In an attempt to explain low rates of substitution for a sample of drugs frequently used among California pharmacies, alternative models of economic behavior and profit maximization were tested. The drug substitition issue is complex, involving not only physician preferences for different brands or generic products, but pharmacist cooperation in an area that threatens professional prerogatives and economic performance. A frequently cited reason for the reluctance of both physicians and pharmacists to prescribe and dispense generic drugs is the concern over lack of appropriate safeguards on the quality and efficacy of different products. This concern must be addressed in order for drug substitution to expand to the point of offering substantial cost savings in the health system.

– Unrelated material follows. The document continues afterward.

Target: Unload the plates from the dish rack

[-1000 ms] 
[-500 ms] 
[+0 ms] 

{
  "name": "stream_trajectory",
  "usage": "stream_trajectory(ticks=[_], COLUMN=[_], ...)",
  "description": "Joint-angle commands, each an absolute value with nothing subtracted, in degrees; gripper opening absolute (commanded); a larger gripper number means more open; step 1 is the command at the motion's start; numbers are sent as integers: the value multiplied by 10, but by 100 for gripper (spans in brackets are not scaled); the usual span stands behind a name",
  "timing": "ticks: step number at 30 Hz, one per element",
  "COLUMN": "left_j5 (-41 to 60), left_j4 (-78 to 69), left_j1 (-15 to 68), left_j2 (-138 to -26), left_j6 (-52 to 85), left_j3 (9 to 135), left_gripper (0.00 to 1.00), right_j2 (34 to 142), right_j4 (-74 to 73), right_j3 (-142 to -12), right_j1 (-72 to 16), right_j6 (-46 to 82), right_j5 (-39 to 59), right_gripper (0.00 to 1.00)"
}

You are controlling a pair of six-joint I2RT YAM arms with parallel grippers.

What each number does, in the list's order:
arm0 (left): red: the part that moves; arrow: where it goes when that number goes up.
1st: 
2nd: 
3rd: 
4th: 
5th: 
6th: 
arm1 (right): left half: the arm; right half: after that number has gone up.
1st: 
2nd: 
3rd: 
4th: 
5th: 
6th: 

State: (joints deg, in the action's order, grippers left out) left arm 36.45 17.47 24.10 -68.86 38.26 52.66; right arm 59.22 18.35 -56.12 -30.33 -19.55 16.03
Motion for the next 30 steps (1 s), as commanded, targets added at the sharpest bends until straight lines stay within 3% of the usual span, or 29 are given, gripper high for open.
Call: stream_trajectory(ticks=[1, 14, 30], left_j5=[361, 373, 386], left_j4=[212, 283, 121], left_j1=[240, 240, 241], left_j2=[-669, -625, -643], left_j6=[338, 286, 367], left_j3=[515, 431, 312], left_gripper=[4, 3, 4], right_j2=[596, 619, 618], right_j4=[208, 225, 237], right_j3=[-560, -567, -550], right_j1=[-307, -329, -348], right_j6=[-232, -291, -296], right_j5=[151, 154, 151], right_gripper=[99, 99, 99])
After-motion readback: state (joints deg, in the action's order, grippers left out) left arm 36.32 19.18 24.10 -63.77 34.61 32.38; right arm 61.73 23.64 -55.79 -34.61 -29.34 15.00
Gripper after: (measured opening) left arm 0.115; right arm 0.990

This complexity led us to examine a number of economic models in an attempt to explain observed substitution patterns. If pharmacies sought to maximize the profit margin, they would have substituted more than observations indicated. Observed patterns of dispensing do appear consistent with the hypothesis that pharmacies attempt to maximize absolute profit per prescription, which may be consistent with overall profit maximization under the assumption that the demand for the product is determined exogeneously by the physician rather than by the pharmacy itself. Consistent with this notion is the recognition that inventory costs may play an important role in pharmacist decisionmaking because multiple-source drugs are generally available in a large number of forms, making a full inventory of all available versions of the same drug impractical.

Our analysis of the pricing formula gives useful insights into the pricing decision of pharmacists, with regard to the use of a professional fee, as opposed to an ordinary percentage markup, and the relationship between profit margin and acquisition cost. The professional fee tends to be higher in independent pharmacies than in chain pharmacies, but the markup is the same across pharmacy type. Both the professional fee and the markup are higher when a substitution is made in favor of a less expensive product, so that the absolute profit produced by dispensing a brand-name or generic drug is the same. The highest fee appears to be charged by independent pharmacies when they substitute, and the lowest by chain pharmacies dispensing as ordered.

Whether or not savings as a result of substitution are passed on to consumers is a more difficult question than might be presumed because there are many definitions of “savings.” Our finding indicates that pharmacists do price drugs differently when substitution is made. Furthermore, we observe that the professional dispensing fee associated with substitution in favor of less expensive products in general, and generic products in particular, exceeds that for brand-name drugs. What does appear to be the case, however, is that substitute drugs are priced so as to yield approximately the same absolute profit, and so the cost differentials associated with the substitute drugs are largely passed on to consumers.